**What to do:** Print the data that follows exactly as it stands, from its first line through the line containing "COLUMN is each", and stop there.

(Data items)
########################################

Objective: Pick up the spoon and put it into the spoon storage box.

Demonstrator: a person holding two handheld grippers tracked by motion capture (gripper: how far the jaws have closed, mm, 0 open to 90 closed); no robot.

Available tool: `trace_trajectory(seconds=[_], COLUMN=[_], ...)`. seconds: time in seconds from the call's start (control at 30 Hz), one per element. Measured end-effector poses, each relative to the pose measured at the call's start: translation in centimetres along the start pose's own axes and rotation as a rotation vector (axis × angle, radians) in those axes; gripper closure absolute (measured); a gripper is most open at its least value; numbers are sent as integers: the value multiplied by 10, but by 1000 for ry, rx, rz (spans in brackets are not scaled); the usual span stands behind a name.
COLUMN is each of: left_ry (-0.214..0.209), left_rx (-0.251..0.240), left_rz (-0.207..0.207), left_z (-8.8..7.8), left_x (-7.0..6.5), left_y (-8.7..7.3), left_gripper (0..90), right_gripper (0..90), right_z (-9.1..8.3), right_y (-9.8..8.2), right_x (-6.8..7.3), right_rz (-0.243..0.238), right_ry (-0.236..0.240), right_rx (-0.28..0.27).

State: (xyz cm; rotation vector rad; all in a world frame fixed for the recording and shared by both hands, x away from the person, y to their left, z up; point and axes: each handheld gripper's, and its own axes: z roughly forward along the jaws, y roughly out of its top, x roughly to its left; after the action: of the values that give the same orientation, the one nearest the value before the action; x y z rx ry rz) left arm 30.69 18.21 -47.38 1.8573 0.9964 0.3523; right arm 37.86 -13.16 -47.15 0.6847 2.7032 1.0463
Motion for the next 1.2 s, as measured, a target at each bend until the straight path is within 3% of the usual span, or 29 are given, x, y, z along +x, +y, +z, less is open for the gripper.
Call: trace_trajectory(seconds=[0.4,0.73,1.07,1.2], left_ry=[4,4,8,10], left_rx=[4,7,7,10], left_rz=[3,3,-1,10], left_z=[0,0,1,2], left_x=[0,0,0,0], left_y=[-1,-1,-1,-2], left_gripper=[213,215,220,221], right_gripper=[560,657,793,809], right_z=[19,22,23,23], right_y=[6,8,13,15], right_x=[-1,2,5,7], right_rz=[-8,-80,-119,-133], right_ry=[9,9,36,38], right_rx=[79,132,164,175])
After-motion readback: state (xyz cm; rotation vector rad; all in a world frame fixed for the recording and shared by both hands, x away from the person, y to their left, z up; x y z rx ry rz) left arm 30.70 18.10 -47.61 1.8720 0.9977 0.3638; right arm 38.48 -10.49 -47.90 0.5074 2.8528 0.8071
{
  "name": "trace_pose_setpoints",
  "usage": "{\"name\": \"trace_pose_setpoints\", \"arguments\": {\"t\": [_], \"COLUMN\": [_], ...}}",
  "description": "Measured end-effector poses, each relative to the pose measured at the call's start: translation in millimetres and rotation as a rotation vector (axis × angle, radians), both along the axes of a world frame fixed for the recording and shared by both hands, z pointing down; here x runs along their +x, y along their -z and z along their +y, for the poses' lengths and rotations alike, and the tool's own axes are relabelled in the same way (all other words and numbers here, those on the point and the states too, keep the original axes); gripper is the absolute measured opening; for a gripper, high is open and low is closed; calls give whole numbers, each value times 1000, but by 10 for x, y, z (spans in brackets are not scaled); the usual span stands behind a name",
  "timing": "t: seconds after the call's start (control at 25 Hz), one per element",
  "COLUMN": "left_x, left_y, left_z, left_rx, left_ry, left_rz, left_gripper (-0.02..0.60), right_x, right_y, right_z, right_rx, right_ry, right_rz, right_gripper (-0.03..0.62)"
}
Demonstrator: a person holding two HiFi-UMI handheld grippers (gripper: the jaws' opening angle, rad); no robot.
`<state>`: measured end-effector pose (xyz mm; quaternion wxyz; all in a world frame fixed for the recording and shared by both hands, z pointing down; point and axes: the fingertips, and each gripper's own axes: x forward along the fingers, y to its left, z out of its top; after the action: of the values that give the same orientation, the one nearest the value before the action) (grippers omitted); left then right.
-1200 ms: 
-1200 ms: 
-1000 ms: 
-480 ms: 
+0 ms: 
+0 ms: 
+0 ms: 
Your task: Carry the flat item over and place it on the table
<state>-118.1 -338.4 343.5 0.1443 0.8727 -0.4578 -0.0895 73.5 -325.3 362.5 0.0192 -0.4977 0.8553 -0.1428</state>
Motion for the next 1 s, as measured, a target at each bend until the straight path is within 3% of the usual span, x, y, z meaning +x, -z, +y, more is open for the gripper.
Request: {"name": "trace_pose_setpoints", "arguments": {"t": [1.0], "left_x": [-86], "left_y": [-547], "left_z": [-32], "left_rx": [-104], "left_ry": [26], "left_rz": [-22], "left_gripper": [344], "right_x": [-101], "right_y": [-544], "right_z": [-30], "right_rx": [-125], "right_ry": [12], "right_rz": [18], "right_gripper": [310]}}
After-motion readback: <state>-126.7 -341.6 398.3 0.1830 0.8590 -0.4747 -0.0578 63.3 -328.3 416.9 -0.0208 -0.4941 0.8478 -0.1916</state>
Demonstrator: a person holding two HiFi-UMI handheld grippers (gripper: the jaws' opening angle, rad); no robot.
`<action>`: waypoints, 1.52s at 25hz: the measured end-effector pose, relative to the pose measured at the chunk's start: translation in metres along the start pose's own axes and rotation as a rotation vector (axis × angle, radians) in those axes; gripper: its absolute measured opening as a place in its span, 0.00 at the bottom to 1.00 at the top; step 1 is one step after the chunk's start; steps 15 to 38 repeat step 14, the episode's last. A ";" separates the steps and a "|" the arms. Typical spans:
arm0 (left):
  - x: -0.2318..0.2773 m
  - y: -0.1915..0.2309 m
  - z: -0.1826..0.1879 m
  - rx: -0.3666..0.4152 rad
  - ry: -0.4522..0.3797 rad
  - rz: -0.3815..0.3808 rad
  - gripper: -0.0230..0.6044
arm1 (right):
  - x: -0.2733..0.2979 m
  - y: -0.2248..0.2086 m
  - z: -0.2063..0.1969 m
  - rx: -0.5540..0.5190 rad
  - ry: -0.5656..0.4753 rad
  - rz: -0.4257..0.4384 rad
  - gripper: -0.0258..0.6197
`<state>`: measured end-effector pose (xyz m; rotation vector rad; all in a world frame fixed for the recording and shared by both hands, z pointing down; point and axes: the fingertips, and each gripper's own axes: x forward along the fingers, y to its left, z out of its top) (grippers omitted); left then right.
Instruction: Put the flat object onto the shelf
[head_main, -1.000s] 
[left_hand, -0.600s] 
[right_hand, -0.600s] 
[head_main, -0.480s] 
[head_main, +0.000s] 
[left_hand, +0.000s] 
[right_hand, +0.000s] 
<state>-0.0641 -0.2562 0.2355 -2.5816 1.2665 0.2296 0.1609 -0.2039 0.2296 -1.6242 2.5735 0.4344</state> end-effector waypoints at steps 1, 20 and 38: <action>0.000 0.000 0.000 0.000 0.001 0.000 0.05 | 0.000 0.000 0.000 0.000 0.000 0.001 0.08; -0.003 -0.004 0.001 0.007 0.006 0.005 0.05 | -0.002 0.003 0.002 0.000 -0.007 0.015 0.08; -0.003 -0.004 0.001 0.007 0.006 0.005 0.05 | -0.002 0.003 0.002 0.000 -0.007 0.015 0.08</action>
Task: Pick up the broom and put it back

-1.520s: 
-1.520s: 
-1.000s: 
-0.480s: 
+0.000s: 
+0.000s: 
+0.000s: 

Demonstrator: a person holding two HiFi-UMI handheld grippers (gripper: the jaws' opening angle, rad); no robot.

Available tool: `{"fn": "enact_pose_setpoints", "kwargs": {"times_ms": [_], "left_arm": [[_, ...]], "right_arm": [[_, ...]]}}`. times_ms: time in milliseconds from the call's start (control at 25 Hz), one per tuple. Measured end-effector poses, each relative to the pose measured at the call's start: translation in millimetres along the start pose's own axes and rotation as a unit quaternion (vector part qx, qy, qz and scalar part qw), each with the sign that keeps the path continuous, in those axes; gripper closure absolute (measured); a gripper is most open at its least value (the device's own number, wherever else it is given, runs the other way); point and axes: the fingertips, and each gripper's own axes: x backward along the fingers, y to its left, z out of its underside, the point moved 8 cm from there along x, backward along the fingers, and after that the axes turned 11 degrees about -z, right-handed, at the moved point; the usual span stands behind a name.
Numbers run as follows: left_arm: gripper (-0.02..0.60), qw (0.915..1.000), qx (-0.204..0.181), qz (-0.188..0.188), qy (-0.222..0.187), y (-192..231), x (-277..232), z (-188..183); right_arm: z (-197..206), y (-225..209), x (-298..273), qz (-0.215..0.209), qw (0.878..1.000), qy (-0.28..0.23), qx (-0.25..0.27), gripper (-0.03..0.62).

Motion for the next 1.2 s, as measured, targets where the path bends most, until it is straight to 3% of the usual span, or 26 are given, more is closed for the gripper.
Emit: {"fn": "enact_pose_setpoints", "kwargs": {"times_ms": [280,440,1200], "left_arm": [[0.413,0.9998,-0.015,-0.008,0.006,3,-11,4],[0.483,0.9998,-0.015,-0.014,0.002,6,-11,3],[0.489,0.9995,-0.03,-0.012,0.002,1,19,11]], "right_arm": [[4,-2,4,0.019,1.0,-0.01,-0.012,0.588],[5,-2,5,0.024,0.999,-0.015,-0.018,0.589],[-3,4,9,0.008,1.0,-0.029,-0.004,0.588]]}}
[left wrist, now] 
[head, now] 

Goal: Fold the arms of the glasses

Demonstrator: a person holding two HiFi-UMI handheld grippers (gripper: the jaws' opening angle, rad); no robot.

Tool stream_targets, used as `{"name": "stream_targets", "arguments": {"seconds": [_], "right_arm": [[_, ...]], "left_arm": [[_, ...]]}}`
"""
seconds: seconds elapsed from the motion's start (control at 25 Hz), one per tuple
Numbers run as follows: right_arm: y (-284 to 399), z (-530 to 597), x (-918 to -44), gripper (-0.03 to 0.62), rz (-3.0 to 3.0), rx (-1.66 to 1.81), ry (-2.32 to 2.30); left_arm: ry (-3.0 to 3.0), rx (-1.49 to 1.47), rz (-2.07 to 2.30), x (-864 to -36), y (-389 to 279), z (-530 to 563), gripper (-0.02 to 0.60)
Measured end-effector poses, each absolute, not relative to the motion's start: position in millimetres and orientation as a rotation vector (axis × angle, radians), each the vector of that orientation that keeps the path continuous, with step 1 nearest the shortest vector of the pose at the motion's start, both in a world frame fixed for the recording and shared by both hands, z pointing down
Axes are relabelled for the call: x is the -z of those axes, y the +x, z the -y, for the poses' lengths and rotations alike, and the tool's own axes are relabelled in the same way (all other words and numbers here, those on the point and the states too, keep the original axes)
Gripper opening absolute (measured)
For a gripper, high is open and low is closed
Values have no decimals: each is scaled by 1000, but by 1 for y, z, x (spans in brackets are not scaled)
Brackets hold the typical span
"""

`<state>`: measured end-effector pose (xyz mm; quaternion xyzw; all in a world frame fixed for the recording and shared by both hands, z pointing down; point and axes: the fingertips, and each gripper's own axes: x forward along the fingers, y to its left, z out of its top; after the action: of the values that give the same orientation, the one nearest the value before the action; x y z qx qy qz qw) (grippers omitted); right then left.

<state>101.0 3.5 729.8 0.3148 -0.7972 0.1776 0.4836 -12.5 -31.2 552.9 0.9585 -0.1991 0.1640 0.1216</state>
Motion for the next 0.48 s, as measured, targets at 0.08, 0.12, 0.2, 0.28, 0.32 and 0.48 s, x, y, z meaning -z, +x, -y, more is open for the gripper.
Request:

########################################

**Solution for this task:**
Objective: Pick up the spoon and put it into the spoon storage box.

Demonstrator: a person holding two handheld grippers tracked by motion capture (gripper: how far the jaws have closed, mm, 0 open to 90 closed); no robot.

Available tool: `trace_trajectory(seconds=[_], COLUMN=[_], ...)`. seconds: time in seconds from the call's start (control at 30 Hz), one per element. Measured end-effector poses, each relative to the pose measured at the call's start: translation in centimetres along the start pose's own axes and rotation as a rotation vector (axis × angle, radians) in those axes; gripper closure absolute (measured); a gripper is most open at its least value; numbers are sent as integers: the value multiplied by 10, but by 1000 for ry, rx, rz (spans in brackets are not scaled); the usual span stands behind a name.
COLUMN is each of: left_ry (-0.214..0.209), left_rx (-0.251..0.240), left_rz (-0.207..0.207), left_z (-8.8..7.8), left_x (-7.0..6.5), left_y (-8.7..7.3), left_gripper (0..90), right_gripper (0..90), right_z (-9.1..8.3), right_y (-9.8..8.2), right_x (-6.8..7.3), right_rz (-0.243..0.238), right_ry (-0.236..0.240), right_rx (-0.28..0.27).

Thus the exercise is complete.